The plugin now fails fast on unreachable Fritz!Box (within 10s per
request) and works correctly on FIPS-enabled hosts. Default behavior
for standard deployments is unchanged.
The Fritz!Box plugin config.json only contained English (en_us) strings
for all translatable fields. NetAlertX supports 21 languages and shows
the plugin description and all setting labels in the user's chosen
language. Without translations, every non-English user sees raw English
text for the plugin card description, setting names, and setting
explanations regardless of their language preference.
Changes:
- front/plugins/fritzbox/config.json: added 20 translations for the
top-level plugin `description` field (all 21 supported languages)
- front/plugins/fritzbox/config.json: added translations for `name` and
`description` fields in all 14 settings (RUN, RUN_SCHD, HOST, PORT,
USER, PASS, USE_TLS, REPORT_GUEST, GUEST_SERVICE, ACTIVE_ONLY, CMD,
RUN_TIMEOUT, SET_ALWAYS, SET_EMPTY)
Selectively translated by field type:
- 12 settings: 21 languages for both name and description
- HOST (name "Fritz!Box Host") and PORT (name "TR-064 Port"): name
kept as en_us only — these are language-neutral proper names and
standard identifiers; description translated in all 21 languages
Technical terms left untranslated in all languages: Fritz!Box, TR-064,
HTTPS, HTTP, WLANConfiguration, and all code identifiers referenced
in descriptions (schedule, NEWDEV, Source = USER, Source = LOCKED)
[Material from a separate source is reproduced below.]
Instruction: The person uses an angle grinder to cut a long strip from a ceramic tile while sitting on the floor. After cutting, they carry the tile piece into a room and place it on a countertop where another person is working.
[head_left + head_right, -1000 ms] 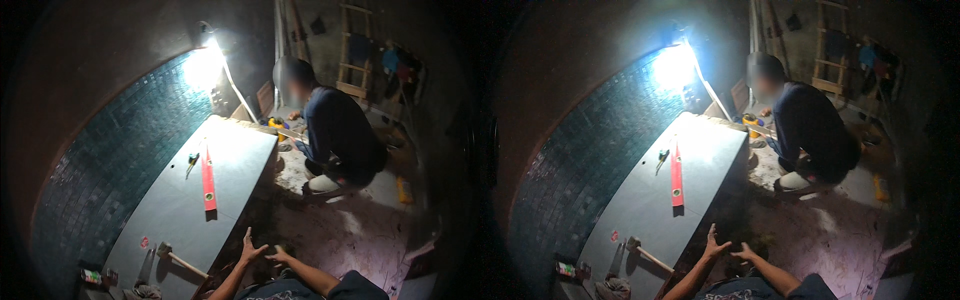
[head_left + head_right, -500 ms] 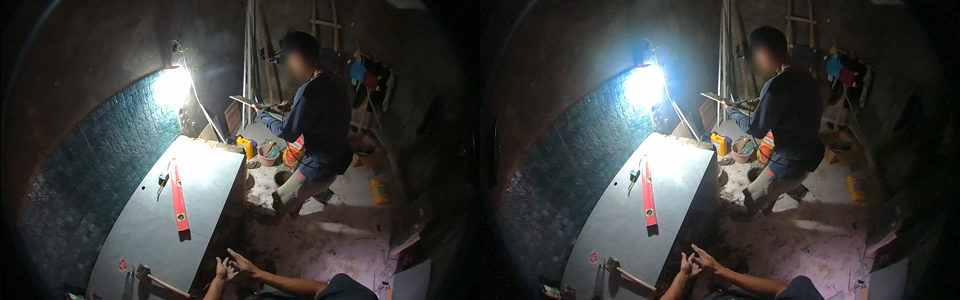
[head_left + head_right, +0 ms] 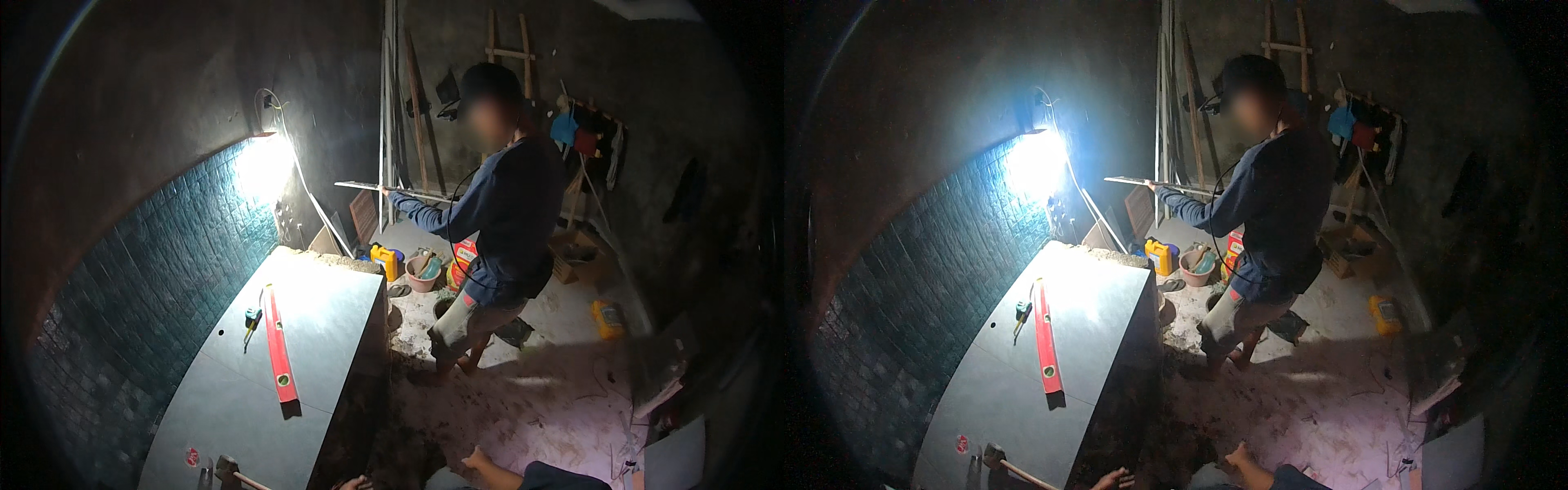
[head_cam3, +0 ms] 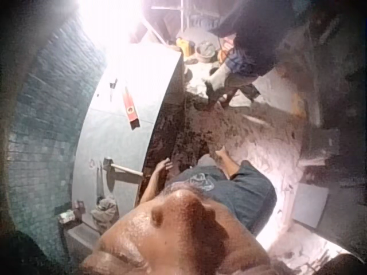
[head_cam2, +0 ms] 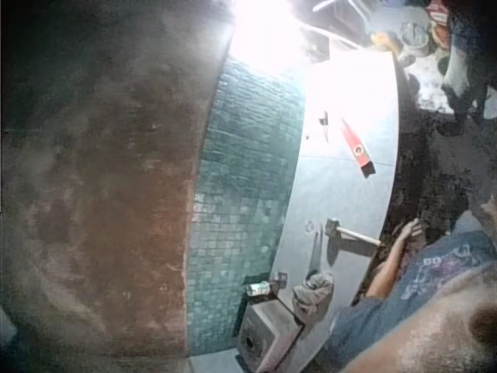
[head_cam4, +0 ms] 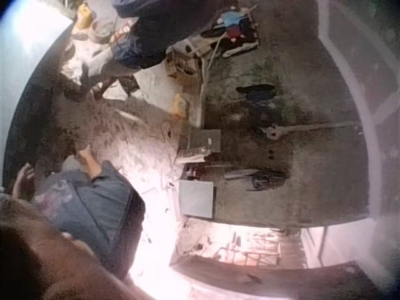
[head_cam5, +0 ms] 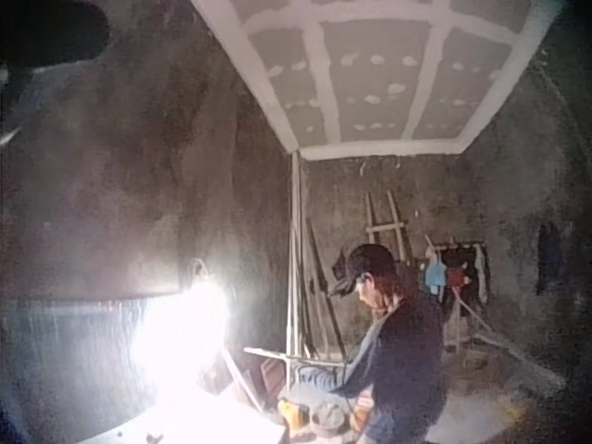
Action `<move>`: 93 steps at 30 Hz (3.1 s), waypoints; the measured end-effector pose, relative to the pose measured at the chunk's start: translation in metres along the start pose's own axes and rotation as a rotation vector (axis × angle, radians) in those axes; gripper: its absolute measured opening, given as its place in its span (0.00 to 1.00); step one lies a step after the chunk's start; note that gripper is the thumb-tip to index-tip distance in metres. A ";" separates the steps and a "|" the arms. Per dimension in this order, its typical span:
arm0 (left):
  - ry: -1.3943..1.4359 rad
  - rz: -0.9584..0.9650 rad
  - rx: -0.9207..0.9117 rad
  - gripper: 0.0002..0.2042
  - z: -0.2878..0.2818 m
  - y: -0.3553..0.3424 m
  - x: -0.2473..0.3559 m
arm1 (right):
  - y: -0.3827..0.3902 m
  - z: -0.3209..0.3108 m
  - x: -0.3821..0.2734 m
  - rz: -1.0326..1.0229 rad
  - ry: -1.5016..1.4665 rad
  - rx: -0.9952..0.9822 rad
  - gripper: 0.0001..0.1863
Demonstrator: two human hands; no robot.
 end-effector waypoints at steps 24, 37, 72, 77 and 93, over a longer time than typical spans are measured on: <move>-0.542 0.546 0.260 0.40 -0.010 0.001 -0.020 | -0.011 0.121 -0.128 -0.283 0.469 -0.499 0.38; -0.652 -0.090 0.269 0.27 -0.073 -0.025 -0.096 | -0.037 0.076 -0.067 -0.234 0.250 -0.153 0.28; -0.846 -0.395 0.236 0.27 -0.072 -0.037 -0.135 | -0.013 0.080 -0.050 -0.158 0.277 -0.137 0.29; -0.895 -0.458 0.232 0.28 -0.082 -0.039 -0.152 | 0.009 0.081 -0.053 -0.183 0.273 -0.219 0.29; -0.939 -0.221 0.186 0.32 -0.044 -0.045 -0.115 | 0.015 0.078 -0.060 -0.227 0.309 -0.169 0.29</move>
Point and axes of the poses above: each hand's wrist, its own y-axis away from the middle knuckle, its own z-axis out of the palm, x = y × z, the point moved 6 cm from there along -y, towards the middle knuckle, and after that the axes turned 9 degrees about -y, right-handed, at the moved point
Total: 544 localized strings added across 21 languages (ar_ar, ca_ca,
cs_cz, de_de, es_es, fa_fa, fr_fr, id_id, it_it, ja_jp, nb_no, pl_pl,
pt_br, pt_pt, ru_ru, sv_sv, tr_tr, uk_ua, vi_vn, zh_cn).
Users in all supported languages now see the plugin description card and
every setting label in their own language. The existing en_us fallback
mechanism ensures forward compatibility with any future languages added
to the project.
NetAlertX had no native support for discovering devices connected to
Fritz!Box routers. Users relying on Fritz!Box as their primary home
router had to use generic network scanning (ARP/ICMP), missing
Fritz!Box-specific details like interface type (WiFi/LAN) and
connection status per device.
Changes:
- Add plugin implementation (front/plugins/fritzbox/fritzbox.py)
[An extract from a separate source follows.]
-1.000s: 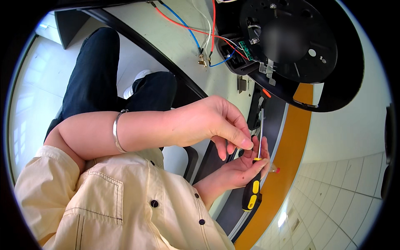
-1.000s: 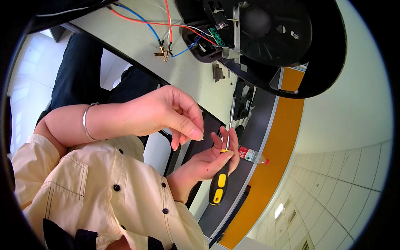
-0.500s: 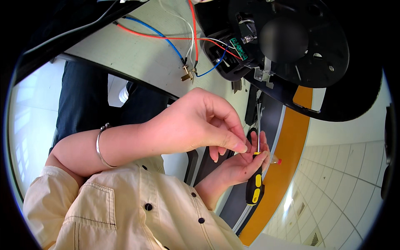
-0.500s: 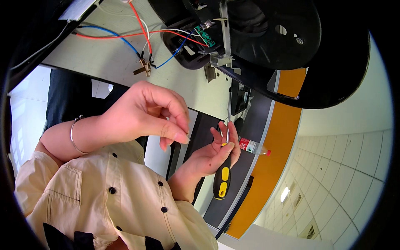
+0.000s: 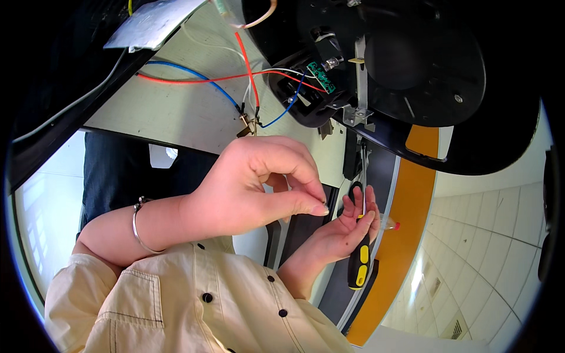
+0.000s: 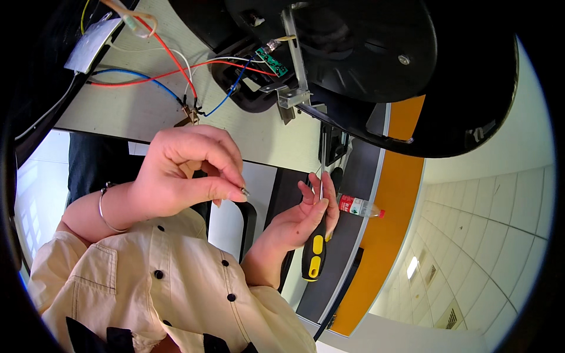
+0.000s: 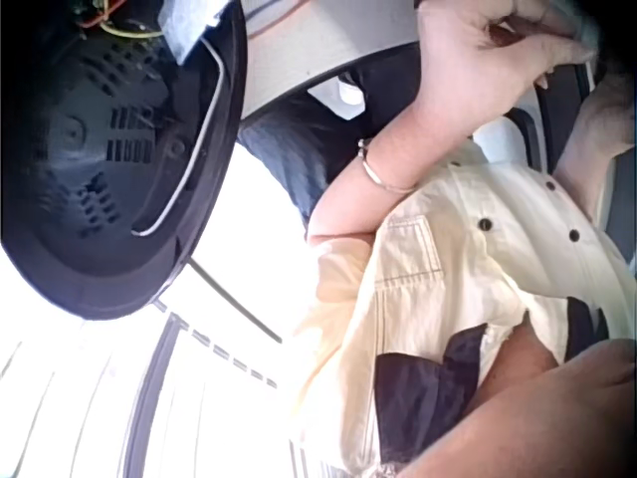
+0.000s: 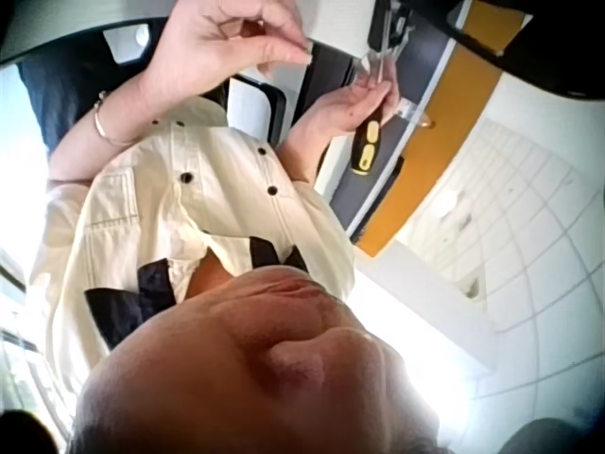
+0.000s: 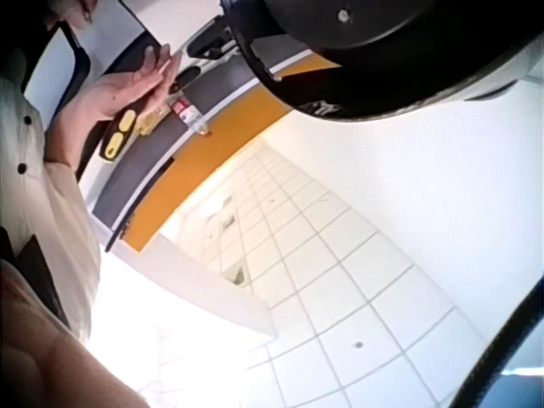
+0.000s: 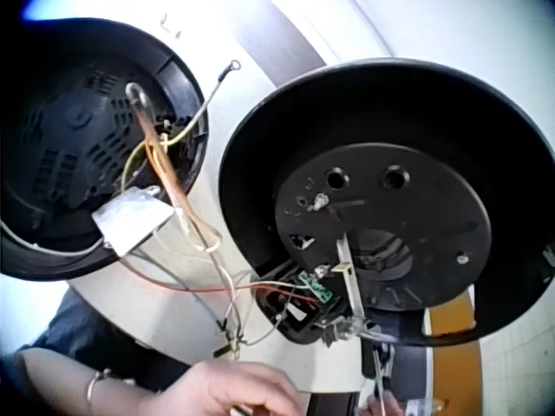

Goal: The person uses a screwdriver to tighten screws on the underside of a black electronic device. They then connect alligator clips to the internal wires and adjust the wiring inside the device.

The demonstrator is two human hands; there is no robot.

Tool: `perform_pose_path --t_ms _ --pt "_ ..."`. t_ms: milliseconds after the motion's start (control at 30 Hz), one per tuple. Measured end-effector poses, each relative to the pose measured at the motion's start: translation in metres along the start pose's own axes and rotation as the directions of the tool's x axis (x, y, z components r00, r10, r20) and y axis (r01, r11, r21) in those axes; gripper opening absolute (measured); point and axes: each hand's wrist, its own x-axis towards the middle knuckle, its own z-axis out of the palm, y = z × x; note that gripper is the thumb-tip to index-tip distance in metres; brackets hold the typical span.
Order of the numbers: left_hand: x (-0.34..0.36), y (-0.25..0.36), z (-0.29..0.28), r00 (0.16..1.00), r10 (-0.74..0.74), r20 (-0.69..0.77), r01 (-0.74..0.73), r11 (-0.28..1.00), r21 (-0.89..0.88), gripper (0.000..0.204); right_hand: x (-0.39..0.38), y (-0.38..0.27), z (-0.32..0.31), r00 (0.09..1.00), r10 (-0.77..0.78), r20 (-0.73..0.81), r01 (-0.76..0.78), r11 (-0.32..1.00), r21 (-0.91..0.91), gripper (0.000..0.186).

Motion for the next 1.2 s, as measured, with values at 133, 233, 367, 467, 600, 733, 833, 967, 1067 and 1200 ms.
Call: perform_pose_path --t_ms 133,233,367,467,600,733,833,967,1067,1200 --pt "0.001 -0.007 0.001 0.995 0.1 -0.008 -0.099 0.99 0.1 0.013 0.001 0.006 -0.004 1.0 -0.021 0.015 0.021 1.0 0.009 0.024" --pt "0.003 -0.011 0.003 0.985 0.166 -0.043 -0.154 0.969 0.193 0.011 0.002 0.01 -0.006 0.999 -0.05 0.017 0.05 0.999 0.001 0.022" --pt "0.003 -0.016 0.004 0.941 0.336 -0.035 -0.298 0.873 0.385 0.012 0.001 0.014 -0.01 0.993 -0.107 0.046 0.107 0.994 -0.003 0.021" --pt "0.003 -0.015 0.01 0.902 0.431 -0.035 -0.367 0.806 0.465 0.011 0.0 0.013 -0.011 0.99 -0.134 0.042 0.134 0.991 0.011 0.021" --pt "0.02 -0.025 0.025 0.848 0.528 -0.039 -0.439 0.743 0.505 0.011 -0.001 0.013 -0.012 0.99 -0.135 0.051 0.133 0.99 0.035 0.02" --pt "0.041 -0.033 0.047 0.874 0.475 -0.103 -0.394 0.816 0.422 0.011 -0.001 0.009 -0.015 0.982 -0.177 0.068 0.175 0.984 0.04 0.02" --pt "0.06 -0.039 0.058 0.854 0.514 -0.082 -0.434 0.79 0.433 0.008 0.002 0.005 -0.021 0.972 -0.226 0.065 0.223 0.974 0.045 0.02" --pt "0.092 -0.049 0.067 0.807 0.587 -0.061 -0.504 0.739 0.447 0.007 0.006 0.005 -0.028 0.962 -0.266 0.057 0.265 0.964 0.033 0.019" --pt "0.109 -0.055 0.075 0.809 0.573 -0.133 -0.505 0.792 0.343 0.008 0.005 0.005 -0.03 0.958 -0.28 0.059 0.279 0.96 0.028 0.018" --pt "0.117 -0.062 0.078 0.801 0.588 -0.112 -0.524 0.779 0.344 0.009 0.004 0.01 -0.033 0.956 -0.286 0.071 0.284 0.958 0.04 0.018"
Queries all hosts via FritzHosts TR-064 service, normalizes MACs,
maps interface types (802.11→WiFi, Ethernet→LAN), and writes results
to CurrentScan via Plugin_Objects. Supports filtering to active-only
devices and optional guest WiFi monitoring via a synthetic AP device
with a deterministic locally-administered MAC (02:xx derived from
Fritz!Box MAC via MD5).
- Add plugin configuration (front/plugins/fritzbox/config.json)
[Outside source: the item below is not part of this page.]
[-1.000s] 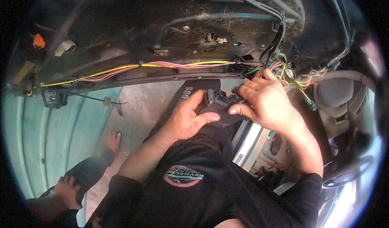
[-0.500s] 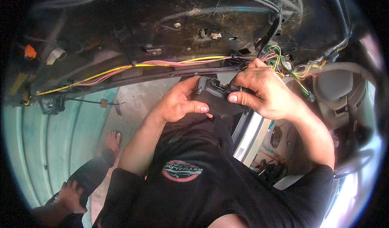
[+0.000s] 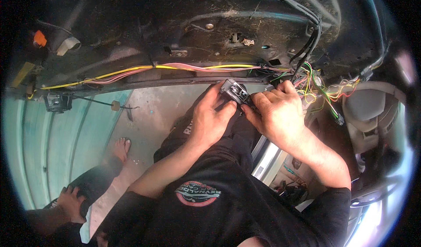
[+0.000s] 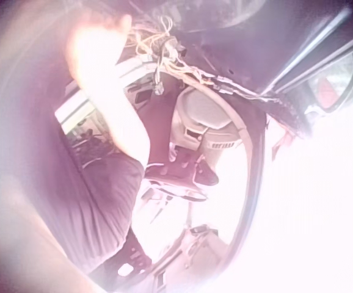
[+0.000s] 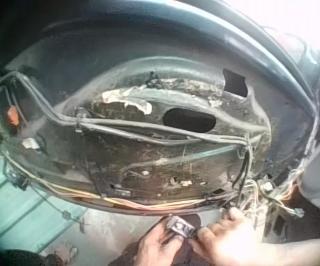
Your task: The person works on a car's electrical system, specifically focusing on a black control module and a bundle of multicolored wires. They use a green-handled tool to manipulate pins and connectors within the module, repeatedly inserting and removing wires to establish connections.
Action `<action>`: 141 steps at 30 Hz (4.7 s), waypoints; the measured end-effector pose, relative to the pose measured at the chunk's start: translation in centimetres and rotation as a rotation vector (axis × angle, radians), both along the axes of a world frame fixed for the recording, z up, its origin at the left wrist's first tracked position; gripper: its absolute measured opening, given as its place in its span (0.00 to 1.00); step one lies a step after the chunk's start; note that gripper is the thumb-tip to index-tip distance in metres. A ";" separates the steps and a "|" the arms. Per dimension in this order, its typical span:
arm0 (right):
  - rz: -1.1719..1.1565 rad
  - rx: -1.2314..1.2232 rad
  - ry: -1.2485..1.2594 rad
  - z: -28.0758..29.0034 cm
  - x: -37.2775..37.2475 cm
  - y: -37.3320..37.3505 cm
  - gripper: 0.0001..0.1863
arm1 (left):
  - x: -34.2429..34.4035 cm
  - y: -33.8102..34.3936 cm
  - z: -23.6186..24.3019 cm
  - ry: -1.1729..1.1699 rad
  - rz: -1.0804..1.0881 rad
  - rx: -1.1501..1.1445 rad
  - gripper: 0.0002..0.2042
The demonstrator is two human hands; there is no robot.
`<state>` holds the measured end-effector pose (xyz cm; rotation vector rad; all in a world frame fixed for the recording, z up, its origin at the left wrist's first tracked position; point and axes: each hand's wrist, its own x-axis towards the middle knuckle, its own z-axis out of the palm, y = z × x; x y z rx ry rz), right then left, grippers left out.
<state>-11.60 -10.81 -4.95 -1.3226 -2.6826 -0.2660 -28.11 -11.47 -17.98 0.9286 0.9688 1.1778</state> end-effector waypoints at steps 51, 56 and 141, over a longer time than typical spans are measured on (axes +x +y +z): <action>0.113 -0.373 -0.114 2.7 1.9 4.8 0.16 | -3.4 3.0 3.8 1.207 0.014 1.365 0.24; 0.078 -0.268 -0.078 2.1 2.8 4.4 0.13 | -2.9 4.6 2.7 1.110 0.047 1.424 0.24; -2.101 0.281 0.722 -28.3 24.1 -28.4 0.16 | -0.2 0.3 2.9 1.204 -0.153 1.575 0.20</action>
Defines plugin_type "device_scanner" with settings for host, port,
credentials, guest WiFi reporting, and active-only filtering.
Maps scan columns to CurrentScan fields (scanMac, scanLastIP, scanName,
scanType). Default schedule: every 5 minutes.
- Add plugin documentation (front/plugins/fritzbox/README.md)
Covers TR-064 protocol basics, quick setup guide, all settings with
defaults, troubleshooting for common issues (connection refused, auth
failures, no devices found), and technical details.
- Add fritzconnection>=1.15.1 dependency (requirements.txt)
Required Python library for TR-064 communication with Fritz!Box.
- Add test suite (test/plugins/test_fritzbox.py:1-298)
298 lines covering get_connected_devices (active filtering, MAC
normalization, interface mapping, error resilience), check_guest_wifi_status
(service detection, SSID-based guest detection, fallback behavior), and
create_guest_wifi_device (deterministic MAC generation, locally-administered
bit, fallback MAC, regression anchor with precomputed hash).
Users can now scan Fritz!Box-connected devices natively, seeing per-device
connection status and interface type directly in NetAlertX. Guest WiFi
monitoring provides visibility into guest network state. The plugin
defaults to HTTPS on port 49443 with active-only filtering enabled.